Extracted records
——————————

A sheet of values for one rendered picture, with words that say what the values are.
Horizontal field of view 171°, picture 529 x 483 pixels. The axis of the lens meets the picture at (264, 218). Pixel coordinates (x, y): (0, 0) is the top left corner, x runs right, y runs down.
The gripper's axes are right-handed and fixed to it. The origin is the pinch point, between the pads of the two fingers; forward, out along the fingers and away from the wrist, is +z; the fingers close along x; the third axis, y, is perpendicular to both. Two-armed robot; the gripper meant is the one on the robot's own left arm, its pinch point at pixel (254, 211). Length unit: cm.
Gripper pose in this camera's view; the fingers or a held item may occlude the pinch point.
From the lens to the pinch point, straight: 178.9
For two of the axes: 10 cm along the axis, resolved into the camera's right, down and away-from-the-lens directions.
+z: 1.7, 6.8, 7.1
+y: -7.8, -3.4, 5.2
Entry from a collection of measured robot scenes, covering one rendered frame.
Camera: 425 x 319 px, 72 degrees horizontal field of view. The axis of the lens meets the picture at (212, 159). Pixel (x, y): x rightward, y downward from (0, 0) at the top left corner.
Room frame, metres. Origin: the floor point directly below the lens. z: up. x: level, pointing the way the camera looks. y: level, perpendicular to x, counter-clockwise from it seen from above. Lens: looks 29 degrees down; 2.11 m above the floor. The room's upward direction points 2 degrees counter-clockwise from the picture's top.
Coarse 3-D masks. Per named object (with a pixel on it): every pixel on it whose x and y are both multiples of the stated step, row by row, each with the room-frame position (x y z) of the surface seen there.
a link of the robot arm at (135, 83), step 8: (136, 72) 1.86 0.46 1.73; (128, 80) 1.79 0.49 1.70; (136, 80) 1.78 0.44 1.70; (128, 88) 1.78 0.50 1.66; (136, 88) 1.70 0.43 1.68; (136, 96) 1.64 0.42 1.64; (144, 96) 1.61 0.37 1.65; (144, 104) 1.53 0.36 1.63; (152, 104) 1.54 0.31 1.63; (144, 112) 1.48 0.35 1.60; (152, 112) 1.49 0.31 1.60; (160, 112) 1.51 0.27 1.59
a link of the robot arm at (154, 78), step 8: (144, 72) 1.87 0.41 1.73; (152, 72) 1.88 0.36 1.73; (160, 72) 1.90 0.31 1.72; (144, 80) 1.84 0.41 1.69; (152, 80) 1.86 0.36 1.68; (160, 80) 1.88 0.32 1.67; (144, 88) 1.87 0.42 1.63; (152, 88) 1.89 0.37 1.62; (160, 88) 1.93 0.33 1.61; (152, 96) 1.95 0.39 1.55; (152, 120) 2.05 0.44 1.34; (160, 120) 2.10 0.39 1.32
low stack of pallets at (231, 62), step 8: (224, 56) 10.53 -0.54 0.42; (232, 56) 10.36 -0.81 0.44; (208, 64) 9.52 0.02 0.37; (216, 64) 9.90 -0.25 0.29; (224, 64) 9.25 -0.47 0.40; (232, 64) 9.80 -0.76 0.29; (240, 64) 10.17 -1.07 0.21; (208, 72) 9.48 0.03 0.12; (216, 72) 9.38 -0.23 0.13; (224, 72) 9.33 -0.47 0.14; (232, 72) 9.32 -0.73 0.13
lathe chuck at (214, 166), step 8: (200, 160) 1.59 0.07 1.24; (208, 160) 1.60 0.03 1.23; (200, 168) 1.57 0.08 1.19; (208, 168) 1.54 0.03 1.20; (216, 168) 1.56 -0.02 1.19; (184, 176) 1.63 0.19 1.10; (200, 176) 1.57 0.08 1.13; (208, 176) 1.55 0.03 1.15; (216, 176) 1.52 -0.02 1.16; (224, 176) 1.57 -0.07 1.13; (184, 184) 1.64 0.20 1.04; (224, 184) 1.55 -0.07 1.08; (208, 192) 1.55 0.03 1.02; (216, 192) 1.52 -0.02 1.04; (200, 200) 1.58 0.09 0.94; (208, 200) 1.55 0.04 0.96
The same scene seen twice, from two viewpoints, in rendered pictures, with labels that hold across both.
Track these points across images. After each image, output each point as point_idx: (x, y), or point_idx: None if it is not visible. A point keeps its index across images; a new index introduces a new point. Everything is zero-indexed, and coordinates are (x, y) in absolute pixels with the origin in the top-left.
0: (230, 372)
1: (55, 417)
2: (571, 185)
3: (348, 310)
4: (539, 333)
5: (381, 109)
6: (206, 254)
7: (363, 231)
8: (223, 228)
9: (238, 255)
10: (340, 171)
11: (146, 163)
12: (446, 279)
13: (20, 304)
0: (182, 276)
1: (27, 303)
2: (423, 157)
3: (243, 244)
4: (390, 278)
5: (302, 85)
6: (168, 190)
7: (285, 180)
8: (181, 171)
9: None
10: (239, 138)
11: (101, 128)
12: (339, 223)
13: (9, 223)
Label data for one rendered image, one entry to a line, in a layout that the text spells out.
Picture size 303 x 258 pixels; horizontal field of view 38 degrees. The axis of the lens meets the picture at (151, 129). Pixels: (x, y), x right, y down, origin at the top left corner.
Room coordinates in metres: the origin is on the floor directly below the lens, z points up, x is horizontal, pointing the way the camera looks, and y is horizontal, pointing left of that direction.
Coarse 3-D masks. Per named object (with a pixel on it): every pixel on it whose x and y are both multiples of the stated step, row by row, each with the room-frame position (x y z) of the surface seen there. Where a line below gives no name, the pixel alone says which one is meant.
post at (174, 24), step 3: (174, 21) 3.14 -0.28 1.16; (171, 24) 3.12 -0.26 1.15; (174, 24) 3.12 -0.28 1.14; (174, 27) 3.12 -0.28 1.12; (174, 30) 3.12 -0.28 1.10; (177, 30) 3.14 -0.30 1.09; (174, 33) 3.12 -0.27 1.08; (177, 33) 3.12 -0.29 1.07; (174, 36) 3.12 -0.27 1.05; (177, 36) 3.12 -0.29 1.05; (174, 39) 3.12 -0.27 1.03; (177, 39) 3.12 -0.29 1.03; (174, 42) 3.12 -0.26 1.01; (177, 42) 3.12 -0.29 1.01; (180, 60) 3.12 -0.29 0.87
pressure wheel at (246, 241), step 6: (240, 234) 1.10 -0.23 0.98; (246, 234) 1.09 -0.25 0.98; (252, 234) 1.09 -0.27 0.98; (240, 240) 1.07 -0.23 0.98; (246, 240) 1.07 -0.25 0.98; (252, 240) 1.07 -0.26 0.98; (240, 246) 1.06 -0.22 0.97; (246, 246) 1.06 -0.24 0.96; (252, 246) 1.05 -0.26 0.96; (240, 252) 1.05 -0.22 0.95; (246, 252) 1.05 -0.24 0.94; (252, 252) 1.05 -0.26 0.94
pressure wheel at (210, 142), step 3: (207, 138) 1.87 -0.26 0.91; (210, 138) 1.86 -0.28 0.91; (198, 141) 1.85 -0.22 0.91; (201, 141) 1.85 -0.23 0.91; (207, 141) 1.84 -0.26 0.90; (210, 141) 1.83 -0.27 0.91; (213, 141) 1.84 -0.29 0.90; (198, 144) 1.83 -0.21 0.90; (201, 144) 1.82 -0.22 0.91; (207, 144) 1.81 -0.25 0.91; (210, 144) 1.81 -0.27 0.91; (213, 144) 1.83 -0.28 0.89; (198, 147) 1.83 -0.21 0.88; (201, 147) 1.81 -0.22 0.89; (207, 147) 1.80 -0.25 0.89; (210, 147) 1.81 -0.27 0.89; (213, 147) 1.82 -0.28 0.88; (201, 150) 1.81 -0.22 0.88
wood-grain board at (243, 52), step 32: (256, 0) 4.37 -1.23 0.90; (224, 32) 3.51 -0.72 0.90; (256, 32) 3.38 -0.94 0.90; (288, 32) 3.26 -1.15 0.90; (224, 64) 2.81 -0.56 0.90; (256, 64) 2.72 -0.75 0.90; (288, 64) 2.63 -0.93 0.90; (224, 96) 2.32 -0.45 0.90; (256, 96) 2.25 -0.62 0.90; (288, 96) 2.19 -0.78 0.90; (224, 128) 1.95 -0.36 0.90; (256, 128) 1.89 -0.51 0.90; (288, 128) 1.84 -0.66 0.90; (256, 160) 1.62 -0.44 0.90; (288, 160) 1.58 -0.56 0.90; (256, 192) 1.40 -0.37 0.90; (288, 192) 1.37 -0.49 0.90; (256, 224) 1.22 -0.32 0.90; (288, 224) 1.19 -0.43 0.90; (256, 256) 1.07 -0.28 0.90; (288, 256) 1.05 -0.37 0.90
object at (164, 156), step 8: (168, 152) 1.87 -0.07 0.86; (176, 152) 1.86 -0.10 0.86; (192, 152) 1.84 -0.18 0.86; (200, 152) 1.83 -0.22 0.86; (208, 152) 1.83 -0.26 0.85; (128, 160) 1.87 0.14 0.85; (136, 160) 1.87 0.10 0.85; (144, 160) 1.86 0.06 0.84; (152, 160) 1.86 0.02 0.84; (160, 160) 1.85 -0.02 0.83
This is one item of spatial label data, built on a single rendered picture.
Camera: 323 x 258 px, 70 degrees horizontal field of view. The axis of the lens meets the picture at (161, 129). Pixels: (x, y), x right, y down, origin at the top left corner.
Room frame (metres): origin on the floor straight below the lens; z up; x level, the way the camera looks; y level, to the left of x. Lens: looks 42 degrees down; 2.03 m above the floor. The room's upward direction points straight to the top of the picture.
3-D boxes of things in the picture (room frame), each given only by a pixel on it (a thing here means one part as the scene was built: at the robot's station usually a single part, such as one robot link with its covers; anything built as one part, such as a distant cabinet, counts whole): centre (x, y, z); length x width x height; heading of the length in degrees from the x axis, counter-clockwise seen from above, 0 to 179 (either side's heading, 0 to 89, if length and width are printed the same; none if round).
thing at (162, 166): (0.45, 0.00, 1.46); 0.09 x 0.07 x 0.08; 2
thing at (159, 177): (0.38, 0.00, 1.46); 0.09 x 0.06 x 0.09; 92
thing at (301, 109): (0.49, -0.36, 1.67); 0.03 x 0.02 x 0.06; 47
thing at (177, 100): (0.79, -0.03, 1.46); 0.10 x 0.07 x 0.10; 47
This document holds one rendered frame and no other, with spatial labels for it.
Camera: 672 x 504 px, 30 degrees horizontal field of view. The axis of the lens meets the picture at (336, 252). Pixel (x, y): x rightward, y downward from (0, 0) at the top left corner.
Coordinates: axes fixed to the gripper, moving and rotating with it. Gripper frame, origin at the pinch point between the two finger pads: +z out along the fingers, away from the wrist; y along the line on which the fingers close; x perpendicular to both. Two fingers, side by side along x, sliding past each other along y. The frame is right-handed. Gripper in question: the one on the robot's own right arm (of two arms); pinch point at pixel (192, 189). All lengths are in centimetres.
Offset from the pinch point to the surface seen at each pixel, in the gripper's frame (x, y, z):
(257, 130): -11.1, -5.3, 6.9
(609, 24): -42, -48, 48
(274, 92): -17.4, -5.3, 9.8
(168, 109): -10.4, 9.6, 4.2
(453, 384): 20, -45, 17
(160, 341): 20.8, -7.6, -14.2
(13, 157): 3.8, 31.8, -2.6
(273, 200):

——————————

WHAT YOU SHOULD DO –
Your answer should be the lines above that contain the word "across", copied out.

TASK SOLUTION –
The same scene seen twice, from two viewpoints, in rendered pictures, with labels that hold across both.
Track these points across images. After each image, output each point as point_idx: (x, y), or point_idx: None if it is not visible. A point keeps its index across images; a new index introduces a new point. Everything is zero-indexed, and coordinates are (x, y) in absolute pixels with the origin in the top-left.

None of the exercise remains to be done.